- **Task**
Your task is to transcribe the entries below exactly, from their first line down to the line containing "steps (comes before", and to stop there.

Data items
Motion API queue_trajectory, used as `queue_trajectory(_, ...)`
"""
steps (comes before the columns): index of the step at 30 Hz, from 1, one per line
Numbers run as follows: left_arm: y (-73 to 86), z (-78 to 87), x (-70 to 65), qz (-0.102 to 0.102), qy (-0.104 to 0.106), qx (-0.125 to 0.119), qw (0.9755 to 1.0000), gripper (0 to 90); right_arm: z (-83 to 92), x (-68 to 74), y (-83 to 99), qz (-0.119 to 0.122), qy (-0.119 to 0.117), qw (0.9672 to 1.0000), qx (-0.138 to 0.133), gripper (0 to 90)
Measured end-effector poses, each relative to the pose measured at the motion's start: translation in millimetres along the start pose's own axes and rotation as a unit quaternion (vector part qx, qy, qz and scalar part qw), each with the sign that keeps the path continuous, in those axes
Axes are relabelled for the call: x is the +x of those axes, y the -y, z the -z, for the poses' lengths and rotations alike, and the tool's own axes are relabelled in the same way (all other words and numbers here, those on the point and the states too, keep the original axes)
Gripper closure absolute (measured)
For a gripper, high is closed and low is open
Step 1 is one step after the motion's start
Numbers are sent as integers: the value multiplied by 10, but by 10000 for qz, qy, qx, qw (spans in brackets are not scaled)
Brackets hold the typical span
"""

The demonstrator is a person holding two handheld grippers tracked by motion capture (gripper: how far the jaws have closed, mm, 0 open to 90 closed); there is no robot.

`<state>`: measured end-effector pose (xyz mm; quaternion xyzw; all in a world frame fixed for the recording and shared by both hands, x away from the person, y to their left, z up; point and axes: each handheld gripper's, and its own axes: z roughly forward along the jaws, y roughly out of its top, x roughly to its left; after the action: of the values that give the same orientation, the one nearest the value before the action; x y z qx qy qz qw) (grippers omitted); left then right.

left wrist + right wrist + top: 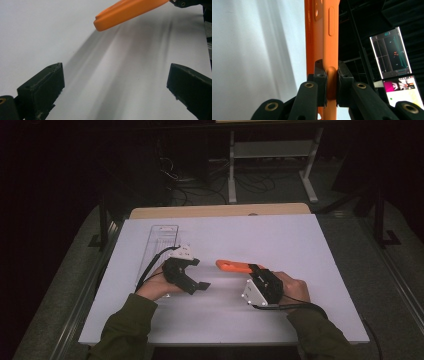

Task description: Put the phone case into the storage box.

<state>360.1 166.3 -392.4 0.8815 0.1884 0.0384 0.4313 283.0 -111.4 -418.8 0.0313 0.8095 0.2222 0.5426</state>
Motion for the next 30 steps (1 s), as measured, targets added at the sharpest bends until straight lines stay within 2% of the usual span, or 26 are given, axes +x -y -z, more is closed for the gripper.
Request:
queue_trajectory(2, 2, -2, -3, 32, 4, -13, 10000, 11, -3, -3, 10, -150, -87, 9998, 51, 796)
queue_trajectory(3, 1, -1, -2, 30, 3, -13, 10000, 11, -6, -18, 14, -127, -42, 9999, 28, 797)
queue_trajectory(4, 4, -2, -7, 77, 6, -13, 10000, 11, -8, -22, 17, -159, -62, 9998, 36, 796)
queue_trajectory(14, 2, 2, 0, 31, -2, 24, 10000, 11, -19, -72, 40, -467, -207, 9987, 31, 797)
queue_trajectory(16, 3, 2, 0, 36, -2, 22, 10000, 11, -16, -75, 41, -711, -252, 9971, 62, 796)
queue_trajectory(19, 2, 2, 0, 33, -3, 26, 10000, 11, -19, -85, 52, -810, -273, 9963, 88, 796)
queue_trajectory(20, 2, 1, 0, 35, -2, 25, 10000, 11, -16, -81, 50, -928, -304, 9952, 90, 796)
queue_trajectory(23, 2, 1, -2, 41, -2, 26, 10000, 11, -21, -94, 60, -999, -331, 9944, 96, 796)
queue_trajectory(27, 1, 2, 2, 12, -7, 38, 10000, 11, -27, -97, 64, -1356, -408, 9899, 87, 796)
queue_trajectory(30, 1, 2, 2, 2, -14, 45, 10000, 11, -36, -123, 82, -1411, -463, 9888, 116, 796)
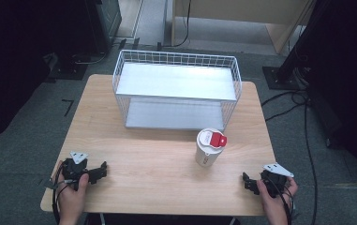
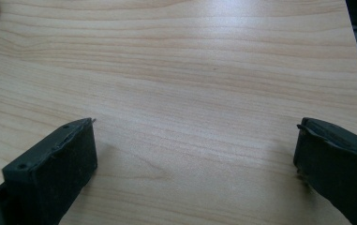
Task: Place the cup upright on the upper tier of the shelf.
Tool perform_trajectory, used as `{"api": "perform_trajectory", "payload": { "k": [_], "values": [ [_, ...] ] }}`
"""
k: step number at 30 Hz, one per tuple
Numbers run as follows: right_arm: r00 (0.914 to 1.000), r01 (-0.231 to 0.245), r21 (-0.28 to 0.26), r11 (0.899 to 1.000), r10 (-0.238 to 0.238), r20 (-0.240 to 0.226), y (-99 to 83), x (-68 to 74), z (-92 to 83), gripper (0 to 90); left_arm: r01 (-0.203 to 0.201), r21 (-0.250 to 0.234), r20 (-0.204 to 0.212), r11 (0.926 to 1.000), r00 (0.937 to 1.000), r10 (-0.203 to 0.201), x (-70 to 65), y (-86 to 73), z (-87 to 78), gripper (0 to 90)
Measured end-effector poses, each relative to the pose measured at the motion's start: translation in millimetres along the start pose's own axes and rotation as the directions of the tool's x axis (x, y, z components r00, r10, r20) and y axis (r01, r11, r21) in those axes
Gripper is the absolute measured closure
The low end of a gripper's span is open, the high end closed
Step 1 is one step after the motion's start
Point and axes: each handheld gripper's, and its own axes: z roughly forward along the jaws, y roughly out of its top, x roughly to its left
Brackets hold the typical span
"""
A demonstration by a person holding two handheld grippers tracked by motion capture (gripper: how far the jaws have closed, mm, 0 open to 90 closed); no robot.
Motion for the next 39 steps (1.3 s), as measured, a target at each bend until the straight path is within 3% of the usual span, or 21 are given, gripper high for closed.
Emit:
{"api": "perform_trajectory", "payload": {
  "k": [16, 39],
  "values": [
    [0.9997, 0.008, -0.010, 1.000, -0.008, -0.024, 1.0, 8.5, -0.7, 0.0, -0.010, 0.001, 0.008, 0.9999, 0.9999, 0.010, -0.5, 0.0, -0.1, 0.0],
    [0.9923, 0.017, -0.056, 0.998, -0.024, -0.122, 10.6, 44.1, -6.4, 0.0, -0.016, 0.002, 0.015, 0.9999, 0.9998, 0.016, -2.3, 1.3, 1.0, 0.0]
  ]
}}
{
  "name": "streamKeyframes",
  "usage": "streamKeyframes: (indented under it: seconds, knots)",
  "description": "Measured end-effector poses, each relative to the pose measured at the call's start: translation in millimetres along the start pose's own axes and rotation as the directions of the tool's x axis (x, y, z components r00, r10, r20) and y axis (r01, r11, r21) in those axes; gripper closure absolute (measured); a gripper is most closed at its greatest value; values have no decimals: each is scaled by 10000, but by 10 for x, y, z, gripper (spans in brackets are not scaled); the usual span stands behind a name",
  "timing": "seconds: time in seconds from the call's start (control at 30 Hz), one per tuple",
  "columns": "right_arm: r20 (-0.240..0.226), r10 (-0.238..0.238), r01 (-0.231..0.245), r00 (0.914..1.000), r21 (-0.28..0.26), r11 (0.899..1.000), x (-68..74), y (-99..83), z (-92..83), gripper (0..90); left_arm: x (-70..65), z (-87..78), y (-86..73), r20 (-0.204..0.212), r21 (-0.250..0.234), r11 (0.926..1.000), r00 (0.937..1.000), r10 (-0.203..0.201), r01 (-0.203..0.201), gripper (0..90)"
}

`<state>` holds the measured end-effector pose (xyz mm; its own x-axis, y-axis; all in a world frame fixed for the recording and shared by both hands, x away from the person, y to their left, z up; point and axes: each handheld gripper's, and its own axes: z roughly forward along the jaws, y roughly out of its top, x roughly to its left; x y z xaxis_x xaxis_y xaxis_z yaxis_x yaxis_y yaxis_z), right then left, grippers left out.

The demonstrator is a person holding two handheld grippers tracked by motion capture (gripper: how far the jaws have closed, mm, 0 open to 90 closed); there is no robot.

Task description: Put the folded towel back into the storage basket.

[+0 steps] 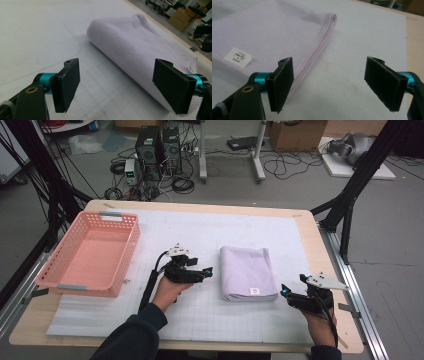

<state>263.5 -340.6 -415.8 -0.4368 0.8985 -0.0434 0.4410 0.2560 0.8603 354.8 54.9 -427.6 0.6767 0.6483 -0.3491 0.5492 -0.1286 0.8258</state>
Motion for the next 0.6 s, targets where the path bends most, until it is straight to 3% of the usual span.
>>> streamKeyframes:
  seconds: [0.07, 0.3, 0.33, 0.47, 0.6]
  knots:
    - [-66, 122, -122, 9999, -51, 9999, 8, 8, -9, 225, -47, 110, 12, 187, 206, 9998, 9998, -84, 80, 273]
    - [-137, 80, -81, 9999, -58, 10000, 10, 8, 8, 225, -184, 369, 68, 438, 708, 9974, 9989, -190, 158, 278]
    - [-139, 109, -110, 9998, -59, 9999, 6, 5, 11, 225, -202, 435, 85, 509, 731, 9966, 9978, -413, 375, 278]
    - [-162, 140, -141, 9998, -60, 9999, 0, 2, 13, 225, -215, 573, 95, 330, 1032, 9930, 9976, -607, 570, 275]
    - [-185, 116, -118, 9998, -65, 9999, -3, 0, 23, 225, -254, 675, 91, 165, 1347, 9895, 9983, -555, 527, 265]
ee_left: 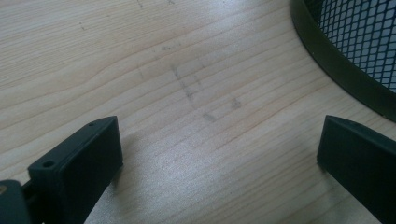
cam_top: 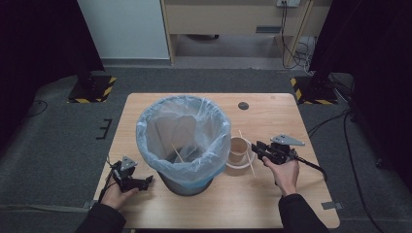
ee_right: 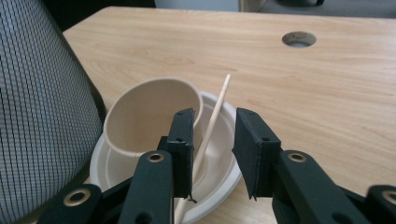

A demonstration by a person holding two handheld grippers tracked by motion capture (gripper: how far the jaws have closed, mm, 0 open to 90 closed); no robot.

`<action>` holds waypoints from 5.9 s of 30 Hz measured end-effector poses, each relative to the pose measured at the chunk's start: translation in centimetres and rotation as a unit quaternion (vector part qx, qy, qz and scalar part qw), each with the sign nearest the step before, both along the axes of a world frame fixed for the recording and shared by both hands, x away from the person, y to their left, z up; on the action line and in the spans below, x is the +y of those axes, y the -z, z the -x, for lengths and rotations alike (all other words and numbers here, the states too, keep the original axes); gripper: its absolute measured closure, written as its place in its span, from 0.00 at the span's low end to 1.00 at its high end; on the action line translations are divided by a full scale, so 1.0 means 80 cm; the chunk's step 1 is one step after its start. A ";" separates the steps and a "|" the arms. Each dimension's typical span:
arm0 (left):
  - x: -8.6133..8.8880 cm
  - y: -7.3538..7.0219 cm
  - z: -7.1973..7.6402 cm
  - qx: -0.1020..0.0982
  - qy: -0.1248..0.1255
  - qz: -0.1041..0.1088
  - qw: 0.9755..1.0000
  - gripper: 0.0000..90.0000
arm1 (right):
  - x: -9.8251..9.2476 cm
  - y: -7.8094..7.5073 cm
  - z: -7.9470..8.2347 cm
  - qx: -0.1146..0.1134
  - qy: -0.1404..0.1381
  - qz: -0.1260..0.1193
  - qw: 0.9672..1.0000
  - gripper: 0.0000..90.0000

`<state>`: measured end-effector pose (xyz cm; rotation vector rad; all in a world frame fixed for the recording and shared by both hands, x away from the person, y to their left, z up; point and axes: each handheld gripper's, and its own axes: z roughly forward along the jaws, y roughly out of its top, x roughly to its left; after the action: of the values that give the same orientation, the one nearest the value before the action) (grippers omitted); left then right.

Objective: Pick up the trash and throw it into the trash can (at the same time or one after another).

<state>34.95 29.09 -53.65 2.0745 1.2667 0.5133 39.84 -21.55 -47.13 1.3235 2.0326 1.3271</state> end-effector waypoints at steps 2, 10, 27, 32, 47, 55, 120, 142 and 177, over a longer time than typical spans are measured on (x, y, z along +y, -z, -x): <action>0.000 0.000 0.000 0.000 0.000 0.000 1.000 0.00 | 0.003 0.003 0.001 0.004 -0.003 0.002 1.000 0.76; 0.000 0.000 0.000 0.000 0.000 0.000 1.000 0.00 | 0.013 0.014 0.001 0.020 -0.014 0.015 1.000 0.75; 0.000 0.000 0.000 0.000 0.000 0.000 1.000 0.00 | 0.025 0.032 -0.002 0.054 -0.025 0.049 0.997 0.78; 0.000 0.000 0.000 0.000 0.000 0.000 1.000 0.00 | 0.026 0.034 -0.003 0.057 -0.030 0.054 0.996 0.83; 0.000 0.000 0.000 0.000 0.000 0.000 1.000 0.00 | 0.028 0.035 -0.005 0.066 -0.032 0.056 0.996 0.95; 0.000 0.000 0.000 0.000 0.000 0.000 1.000 0.00 | 0.025 0.030 -0.005 0.066 -0.028 0.051 0.996 0.95; 0.000 0.000 0.000 0.000 0.000 0.000 1.000 0.00 | -0.038 -0.162 0.046 -0.193 -0.008 -0.166 0.967 0.95; 0.000 0.000 0.000 0.000 0.000 0.000 1.000 0.00 | 0.011 -0.222 0.051 -0.239 -0.074 -0.190 0.949 0.95; 0.000 0.000 -0.001 0.000 0.002 0.000 1.000 0.00 | 0.131 -0.255 0.041 -0.238 -0.167 -0.196 0.937 0.95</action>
<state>35.00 29.10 -53.65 2.0768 1.2615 0.5105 36.58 -11.09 -26.70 0.6932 1.7502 2.0549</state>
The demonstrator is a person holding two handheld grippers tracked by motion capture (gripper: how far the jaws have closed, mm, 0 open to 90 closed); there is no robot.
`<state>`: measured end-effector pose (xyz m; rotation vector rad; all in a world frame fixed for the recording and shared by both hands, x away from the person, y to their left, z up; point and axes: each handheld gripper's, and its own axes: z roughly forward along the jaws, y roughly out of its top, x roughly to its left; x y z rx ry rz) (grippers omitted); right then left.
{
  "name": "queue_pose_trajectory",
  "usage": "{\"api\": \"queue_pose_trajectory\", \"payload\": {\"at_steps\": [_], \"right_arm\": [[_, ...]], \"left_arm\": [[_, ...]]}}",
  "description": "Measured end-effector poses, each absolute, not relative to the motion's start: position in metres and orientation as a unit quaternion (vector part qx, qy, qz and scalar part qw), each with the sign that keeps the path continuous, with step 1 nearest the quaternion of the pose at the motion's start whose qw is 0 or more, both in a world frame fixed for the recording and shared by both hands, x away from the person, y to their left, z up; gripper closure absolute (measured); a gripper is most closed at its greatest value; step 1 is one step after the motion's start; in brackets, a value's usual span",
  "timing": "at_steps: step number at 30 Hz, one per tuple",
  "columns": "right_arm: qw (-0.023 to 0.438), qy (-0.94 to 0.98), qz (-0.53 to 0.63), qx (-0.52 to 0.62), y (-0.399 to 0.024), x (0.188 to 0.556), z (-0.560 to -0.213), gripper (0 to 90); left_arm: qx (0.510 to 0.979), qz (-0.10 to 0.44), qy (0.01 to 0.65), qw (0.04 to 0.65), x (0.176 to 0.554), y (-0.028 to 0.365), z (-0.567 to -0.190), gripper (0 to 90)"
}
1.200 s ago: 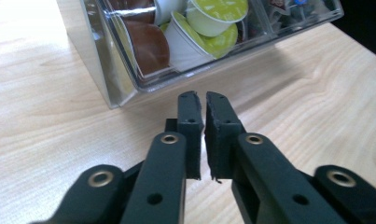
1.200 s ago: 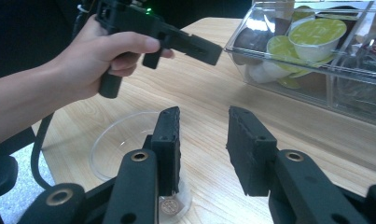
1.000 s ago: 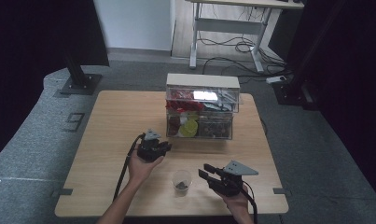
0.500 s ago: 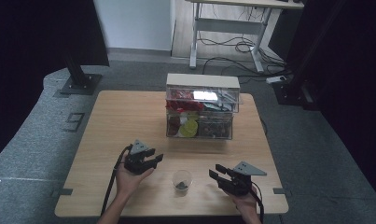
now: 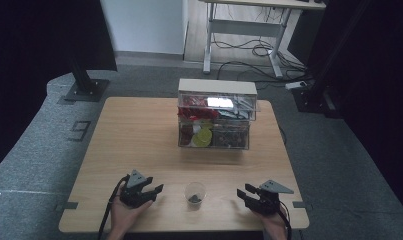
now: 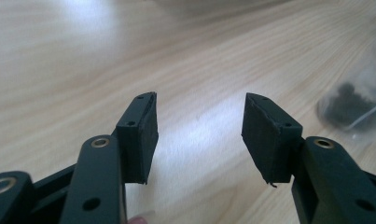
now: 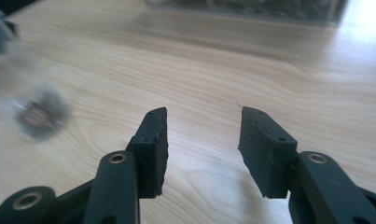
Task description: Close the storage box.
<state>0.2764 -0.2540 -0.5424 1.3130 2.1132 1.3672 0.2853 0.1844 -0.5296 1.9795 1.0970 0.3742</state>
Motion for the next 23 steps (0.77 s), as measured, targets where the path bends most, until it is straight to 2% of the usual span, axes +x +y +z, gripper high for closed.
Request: {"api": "queue_pose_trajectory", "payload": {"at_steps": [10, 23], "right_arm": [[0.15, 0.735, 0.454, 0.48, -0.264, 0.284, -0.553, 49.7], [0.162, 0.735, 0.444, 0.485, -0.264, 0.284, -0.553, 42.5]], "left_arm": [[0.8, 0.146, 0.432, 0.39, 0.278, 0.189, -0.543, 44.9], [0.799, 0.143, 0.434, 0.392, 0.277, 0.19, -0.543, 44.1]]}}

- **Answer section**
Motion API queue_trajectory, used as `queue_trajectory(_, ...)`
"""
steps (comes before the columns): index of the step at 30 Hz, from 1, one per line

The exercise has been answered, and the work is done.